And let’s be honest about the results. Much of it, or perhaps even most of the financial returns obtained, which are perhaps more than the oil proceeds injected, have been direct consequences of US and Europe having kicked the 2007-08 crisis can down the road, injecting huge amount of liquidity with QEs which, together with the ultralow interests maintained, have inflated all financial assets.

Sir, I was appointed the first diversification manager of the Venezuelan Investment Fund created in 1974, basically a fund very similar to the Norwegian Oil Fund. It took me only two weeks to become convinced it would not work, and so I left.

All this sort of centralized accumulations of wealth sooner or later loose contact with the final beneficiaries and with their original purpose and fast (Venezuela) or little by little (Norway) begin functioning more in terms of the wants and needs of those managing it.

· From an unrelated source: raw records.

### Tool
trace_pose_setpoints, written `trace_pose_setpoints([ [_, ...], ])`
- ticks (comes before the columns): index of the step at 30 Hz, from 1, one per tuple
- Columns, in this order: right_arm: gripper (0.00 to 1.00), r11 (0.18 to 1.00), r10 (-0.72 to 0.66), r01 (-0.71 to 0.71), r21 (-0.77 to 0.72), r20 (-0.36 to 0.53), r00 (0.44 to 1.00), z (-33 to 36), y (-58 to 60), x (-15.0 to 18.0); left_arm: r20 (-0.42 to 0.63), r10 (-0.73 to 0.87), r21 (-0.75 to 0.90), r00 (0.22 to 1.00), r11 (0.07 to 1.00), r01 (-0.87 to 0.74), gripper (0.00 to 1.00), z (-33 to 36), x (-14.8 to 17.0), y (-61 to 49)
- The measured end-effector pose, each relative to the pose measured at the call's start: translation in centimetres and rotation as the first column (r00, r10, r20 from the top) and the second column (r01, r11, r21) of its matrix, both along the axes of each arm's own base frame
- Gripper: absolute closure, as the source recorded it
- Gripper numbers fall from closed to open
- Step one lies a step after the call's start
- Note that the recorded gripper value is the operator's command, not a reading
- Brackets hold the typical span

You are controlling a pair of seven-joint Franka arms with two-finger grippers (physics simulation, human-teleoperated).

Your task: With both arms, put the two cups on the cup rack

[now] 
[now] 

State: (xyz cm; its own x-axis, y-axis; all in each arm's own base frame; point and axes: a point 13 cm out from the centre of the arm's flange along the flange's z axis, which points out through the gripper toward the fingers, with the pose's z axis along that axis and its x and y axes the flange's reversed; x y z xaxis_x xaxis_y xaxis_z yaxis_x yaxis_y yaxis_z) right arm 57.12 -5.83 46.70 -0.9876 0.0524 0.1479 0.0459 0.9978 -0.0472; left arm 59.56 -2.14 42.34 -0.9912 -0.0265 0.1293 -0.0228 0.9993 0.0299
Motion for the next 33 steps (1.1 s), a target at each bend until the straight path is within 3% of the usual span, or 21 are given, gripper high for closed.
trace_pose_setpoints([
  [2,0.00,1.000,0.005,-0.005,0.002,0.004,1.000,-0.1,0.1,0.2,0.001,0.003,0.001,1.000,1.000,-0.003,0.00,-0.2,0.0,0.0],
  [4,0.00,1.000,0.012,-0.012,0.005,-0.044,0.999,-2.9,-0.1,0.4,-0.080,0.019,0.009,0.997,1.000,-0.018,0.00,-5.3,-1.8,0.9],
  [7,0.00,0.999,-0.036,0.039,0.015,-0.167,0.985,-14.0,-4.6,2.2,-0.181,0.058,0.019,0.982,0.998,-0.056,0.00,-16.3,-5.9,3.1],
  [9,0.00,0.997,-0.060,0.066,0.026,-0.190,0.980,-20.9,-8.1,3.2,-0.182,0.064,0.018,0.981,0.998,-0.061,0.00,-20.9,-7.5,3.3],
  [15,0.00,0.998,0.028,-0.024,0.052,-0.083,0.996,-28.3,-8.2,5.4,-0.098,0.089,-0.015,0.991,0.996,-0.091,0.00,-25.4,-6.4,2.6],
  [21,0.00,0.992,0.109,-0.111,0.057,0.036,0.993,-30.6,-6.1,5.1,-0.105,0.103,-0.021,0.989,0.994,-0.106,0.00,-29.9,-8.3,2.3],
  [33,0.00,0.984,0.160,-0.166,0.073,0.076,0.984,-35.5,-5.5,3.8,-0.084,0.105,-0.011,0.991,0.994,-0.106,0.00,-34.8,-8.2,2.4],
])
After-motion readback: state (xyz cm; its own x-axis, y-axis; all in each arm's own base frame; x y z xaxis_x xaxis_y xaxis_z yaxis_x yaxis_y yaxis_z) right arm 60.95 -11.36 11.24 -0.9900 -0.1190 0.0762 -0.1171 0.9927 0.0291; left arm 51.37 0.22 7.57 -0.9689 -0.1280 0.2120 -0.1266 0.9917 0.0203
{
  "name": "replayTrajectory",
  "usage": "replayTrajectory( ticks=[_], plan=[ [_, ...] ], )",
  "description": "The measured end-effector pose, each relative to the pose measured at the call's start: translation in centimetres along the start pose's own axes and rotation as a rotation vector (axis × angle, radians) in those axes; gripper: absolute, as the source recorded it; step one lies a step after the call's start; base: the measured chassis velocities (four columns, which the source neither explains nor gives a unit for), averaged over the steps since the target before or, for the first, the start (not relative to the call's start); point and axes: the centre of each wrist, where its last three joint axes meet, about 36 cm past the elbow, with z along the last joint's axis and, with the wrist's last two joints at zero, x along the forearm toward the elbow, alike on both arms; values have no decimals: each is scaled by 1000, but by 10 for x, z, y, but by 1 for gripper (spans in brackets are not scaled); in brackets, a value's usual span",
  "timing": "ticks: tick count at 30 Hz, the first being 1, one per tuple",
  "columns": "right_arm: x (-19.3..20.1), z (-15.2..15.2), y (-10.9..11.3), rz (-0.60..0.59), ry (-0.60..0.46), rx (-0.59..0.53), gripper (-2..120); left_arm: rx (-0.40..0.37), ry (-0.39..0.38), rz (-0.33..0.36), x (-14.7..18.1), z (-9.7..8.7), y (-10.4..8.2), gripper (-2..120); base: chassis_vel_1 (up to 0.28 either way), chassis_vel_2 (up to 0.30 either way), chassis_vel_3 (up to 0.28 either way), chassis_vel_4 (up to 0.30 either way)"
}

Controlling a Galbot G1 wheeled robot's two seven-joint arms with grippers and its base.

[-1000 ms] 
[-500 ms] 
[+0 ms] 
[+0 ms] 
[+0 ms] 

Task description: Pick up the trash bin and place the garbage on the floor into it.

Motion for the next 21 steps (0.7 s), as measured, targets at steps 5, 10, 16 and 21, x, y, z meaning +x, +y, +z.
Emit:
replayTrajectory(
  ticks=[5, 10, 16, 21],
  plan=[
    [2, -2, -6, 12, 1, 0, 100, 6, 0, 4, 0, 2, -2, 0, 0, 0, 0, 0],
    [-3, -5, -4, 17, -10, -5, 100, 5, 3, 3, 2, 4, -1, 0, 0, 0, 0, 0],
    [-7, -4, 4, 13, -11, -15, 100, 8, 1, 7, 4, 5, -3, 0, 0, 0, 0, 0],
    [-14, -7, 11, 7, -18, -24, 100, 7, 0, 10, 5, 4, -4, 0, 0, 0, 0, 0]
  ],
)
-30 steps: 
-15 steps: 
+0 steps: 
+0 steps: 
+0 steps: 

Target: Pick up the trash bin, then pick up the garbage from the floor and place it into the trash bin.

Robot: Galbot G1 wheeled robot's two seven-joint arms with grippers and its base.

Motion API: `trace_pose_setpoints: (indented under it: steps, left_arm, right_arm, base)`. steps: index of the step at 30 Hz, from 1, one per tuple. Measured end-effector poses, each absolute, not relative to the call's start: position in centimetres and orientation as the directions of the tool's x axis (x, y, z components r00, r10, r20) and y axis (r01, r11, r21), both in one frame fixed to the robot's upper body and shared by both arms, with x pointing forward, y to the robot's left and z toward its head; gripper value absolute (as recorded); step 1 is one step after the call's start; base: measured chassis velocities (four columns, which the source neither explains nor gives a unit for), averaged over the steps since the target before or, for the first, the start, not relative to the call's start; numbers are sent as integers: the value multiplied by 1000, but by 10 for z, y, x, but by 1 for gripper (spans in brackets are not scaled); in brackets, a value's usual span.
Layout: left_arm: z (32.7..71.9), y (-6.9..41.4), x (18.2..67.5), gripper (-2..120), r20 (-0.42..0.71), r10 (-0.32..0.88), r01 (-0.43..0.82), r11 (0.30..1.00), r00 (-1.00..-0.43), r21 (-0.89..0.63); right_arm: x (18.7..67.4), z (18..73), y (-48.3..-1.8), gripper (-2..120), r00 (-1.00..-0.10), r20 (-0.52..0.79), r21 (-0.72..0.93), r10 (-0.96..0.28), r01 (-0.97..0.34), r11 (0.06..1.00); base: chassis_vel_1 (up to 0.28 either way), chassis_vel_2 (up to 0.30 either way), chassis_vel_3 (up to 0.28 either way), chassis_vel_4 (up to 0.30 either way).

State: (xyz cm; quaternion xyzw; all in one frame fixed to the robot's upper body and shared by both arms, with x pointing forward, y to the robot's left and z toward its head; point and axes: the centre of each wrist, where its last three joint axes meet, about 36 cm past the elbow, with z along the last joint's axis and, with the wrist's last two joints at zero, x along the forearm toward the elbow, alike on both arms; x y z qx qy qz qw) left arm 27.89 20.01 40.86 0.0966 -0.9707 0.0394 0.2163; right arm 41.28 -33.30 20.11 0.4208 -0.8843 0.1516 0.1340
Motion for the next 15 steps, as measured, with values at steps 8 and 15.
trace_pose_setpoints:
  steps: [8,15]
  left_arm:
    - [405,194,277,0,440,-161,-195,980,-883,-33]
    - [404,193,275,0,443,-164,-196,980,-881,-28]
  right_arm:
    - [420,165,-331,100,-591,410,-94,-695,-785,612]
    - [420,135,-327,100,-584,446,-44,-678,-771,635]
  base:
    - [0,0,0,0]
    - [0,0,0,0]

When we now start reading about how that Norwegian fund begins to assign more and more value to issues like sustainability and ethics, which of course is good, we do wonder though how much of that is more based on managerial show-off than on a real mandate from its final beneficiaries.

Again, if I was that young Norwegian in need of capital, or just wanted to construct my own retirement nest, I can easily hear me saying… Great, you do all that but, before you start, give me my share. 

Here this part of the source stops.